Reproduce exactly the lines below, from the first through the one containing "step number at", and nothing more.

:: Data excerpt

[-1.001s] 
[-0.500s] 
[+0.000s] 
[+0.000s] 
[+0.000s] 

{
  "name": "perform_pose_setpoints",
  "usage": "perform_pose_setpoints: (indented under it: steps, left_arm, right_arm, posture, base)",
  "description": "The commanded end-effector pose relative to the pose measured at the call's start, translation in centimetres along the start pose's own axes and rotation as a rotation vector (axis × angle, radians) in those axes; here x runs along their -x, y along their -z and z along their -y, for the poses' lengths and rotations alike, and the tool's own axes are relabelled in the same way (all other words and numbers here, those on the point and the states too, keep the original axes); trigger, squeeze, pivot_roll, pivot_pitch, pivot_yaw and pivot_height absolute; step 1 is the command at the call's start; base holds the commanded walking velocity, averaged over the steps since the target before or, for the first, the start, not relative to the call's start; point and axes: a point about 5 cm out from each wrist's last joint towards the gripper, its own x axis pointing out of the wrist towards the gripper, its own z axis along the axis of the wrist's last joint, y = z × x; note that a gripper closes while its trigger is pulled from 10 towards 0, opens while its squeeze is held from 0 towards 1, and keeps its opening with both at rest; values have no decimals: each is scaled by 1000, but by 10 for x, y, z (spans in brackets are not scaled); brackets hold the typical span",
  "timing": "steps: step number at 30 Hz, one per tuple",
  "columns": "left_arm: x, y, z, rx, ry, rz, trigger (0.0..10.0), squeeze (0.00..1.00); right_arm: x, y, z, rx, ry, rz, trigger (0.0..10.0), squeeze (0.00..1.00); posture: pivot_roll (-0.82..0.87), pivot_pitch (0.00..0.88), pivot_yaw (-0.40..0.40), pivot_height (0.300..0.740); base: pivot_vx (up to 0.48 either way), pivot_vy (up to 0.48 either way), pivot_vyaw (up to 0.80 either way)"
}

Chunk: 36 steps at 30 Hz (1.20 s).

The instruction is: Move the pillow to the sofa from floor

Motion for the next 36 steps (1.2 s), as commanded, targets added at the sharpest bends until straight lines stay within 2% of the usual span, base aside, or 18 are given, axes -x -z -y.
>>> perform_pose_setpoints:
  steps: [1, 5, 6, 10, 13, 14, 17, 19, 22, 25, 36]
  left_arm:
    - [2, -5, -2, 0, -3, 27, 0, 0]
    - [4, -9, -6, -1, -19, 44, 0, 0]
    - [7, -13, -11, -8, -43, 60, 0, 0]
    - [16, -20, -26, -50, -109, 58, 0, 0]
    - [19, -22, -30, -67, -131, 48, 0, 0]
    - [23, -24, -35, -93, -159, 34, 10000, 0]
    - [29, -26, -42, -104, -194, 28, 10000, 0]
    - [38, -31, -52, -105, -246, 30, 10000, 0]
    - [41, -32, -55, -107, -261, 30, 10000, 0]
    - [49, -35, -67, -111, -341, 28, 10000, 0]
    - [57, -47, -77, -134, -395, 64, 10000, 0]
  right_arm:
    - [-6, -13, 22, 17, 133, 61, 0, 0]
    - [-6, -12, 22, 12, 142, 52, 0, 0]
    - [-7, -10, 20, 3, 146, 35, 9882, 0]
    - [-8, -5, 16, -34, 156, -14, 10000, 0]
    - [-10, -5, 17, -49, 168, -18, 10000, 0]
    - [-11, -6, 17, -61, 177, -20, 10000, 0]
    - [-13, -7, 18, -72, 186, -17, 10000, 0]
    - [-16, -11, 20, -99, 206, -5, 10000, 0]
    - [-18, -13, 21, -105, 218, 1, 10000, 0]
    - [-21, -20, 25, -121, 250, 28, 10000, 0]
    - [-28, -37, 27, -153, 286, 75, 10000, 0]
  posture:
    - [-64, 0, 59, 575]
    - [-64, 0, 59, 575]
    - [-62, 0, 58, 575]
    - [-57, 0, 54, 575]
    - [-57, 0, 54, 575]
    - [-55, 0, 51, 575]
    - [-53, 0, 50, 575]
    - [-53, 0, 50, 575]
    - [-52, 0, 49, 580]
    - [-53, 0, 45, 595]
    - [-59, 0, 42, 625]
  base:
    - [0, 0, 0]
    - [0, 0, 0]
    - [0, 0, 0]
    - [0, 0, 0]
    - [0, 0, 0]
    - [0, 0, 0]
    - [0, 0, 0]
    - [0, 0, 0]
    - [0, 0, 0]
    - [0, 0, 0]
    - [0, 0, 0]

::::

[Task solution]
[-1.001s] 
[-0.500s] 
[+0.000s] 
[+0.000s] 
[+0.000s] 

{
  "name": "perform_pose_setpoints",
  "usage": "perform_pose_setpoints: (indented under it: steps, left_arm, right_arm, posture, base)",
  "description": "The commanded end-effector pose relative to the pose measured at the call's start, translation in centimetres along the start pose's own axes and rotation as a rotation vector (axis × angle, radians) in those axes; here x runs along their -x, y along their -z and z along their -y, for the poses' lengths and rotations alike, and the tool's own axes are relabelled in the same way (all other words and numbers here, those on the point and the states too, keep the original axes); trigger, squeeze, pivot_roll, pivot_pitch, pivot_yaw and pivot_height absolute; step 1 is the command at the call's start; base holds the commanded walking velocity, averaged over the steps since the target before or, for the first, the start, not relative to the call's start; point and axes: a point about 5 cm out from each wrist's last joint towards the gripper, its own x axis pointing out of the wrist towards the gripper, its own z axis along the axis of the wrist's last joint, y = z × x; note that a gripper closes while its trigger is pulled from 10 towards 0, opens while its squeeze is held from 0 towards 1, and keeps its opening with both at rest; values have no decimals: each is scaled by 1000, but by 10 for x, y, z (spans in brackets are not scaled); brackets hold the typical span",
  "timing": "steps: step number at 30 Hz, one per tuple",

There's no more to this exercise.